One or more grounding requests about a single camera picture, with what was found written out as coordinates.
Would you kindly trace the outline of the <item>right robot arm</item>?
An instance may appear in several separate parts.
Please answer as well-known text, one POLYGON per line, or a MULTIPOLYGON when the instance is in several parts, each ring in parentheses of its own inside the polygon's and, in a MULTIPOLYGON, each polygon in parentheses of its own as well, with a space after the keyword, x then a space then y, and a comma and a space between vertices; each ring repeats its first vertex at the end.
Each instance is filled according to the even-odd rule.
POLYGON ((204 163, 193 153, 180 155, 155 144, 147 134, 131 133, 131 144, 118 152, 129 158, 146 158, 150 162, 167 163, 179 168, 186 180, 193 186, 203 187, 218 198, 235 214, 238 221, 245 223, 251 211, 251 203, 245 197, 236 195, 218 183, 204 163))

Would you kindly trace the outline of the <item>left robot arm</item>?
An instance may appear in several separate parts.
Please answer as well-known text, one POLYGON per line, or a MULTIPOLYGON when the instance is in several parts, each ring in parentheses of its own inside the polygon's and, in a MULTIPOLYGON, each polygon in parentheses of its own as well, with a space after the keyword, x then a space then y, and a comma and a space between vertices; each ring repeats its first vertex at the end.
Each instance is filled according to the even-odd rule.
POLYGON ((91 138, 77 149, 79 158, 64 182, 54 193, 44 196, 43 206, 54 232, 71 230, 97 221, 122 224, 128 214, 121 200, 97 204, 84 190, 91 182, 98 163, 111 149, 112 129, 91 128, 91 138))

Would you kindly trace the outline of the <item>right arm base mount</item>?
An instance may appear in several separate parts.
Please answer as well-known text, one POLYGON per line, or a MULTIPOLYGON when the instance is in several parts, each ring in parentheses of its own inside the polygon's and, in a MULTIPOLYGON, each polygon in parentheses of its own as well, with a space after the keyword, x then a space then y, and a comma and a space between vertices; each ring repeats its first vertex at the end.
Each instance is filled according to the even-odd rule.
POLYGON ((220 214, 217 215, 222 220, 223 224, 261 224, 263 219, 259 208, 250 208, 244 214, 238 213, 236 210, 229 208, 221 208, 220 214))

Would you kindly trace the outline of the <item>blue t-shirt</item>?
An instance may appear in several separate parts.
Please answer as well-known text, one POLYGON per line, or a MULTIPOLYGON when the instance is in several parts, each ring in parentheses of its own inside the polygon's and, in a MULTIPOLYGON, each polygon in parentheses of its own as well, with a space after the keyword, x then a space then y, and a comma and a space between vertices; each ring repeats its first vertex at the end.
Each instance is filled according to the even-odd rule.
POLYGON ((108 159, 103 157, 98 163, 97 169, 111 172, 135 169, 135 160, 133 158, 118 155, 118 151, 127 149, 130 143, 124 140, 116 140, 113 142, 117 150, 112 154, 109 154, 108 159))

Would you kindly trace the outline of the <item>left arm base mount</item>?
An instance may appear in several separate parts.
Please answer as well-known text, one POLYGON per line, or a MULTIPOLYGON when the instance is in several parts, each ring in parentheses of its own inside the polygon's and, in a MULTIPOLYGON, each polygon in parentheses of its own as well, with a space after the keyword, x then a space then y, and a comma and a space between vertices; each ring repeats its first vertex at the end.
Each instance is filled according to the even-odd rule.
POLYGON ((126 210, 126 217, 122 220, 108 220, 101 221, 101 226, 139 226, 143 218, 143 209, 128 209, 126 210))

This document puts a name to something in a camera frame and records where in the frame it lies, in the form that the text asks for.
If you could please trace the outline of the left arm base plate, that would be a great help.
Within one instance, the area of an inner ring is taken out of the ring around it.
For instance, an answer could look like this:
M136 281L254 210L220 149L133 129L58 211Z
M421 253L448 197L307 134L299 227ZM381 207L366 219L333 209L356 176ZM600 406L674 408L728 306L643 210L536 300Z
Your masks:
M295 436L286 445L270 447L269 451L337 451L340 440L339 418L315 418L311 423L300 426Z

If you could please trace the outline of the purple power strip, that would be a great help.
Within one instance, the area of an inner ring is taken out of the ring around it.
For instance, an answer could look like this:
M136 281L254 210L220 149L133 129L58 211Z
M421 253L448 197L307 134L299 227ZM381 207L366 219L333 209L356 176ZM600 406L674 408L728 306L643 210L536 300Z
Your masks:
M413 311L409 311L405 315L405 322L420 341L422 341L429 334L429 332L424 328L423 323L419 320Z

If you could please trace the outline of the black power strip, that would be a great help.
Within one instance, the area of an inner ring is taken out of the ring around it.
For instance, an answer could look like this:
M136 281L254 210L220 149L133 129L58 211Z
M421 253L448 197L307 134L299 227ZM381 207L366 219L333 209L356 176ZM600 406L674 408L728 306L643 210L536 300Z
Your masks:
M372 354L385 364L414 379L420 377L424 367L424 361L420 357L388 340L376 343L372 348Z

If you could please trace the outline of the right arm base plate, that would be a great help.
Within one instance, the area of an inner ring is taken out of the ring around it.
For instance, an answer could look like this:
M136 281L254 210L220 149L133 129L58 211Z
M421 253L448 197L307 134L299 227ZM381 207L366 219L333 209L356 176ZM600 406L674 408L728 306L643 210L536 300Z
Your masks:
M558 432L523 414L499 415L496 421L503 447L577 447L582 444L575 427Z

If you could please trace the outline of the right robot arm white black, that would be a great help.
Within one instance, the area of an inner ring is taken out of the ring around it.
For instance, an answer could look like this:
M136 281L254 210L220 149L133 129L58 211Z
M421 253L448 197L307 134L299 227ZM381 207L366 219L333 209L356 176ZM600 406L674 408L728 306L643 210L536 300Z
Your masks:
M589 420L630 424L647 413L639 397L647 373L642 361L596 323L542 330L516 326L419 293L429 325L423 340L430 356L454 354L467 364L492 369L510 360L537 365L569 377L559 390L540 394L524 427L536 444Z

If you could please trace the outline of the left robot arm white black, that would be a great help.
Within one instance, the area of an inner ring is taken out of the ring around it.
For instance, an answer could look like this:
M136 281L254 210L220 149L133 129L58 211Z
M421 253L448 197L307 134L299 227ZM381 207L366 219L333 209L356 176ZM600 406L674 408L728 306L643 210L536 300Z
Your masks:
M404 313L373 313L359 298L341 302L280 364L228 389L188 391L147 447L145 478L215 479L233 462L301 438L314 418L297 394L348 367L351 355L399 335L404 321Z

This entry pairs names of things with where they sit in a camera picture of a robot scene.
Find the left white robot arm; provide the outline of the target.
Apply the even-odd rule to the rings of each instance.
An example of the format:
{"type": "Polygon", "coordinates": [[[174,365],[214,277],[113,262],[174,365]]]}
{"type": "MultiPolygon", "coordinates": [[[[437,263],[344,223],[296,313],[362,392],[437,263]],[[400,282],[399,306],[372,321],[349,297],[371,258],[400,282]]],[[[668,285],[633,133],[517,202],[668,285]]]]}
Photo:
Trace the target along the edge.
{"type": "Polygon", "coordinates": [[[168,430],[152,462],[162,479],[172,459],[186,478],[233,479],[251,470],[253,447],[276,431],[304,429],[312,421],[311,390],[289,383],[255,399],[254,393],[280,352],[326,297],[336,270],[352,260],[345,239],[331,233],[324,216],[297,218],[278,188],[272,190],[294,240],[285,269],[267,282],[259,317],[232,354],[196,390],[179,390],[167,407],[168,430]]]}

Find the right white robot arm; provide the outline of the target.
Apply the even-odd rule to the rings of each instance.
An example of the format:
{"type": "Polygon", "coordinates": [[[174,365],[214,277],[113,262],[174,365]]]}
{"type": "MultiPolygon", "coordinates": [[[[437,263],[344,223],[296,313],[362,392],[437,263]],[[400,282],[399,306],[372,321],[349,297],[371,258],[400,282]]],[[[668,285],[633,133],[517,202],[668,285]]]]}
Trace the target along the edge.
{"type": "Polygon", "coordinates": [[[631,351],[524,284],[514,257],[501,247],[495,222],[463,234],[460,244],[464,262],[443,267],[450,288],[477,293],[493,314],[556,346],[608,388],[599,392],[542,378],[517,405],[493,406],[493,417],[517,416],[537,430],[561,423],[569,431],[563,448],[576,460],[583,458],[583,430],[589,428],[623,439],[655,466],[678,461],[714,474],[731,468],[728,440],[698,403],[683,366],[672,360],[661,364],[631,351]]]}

* * *

- [REQUIRED WORK]: What is the number of lines in the listing that include the word "white"? Give that number and nothing else.

- [RESPONSE AREA]: 4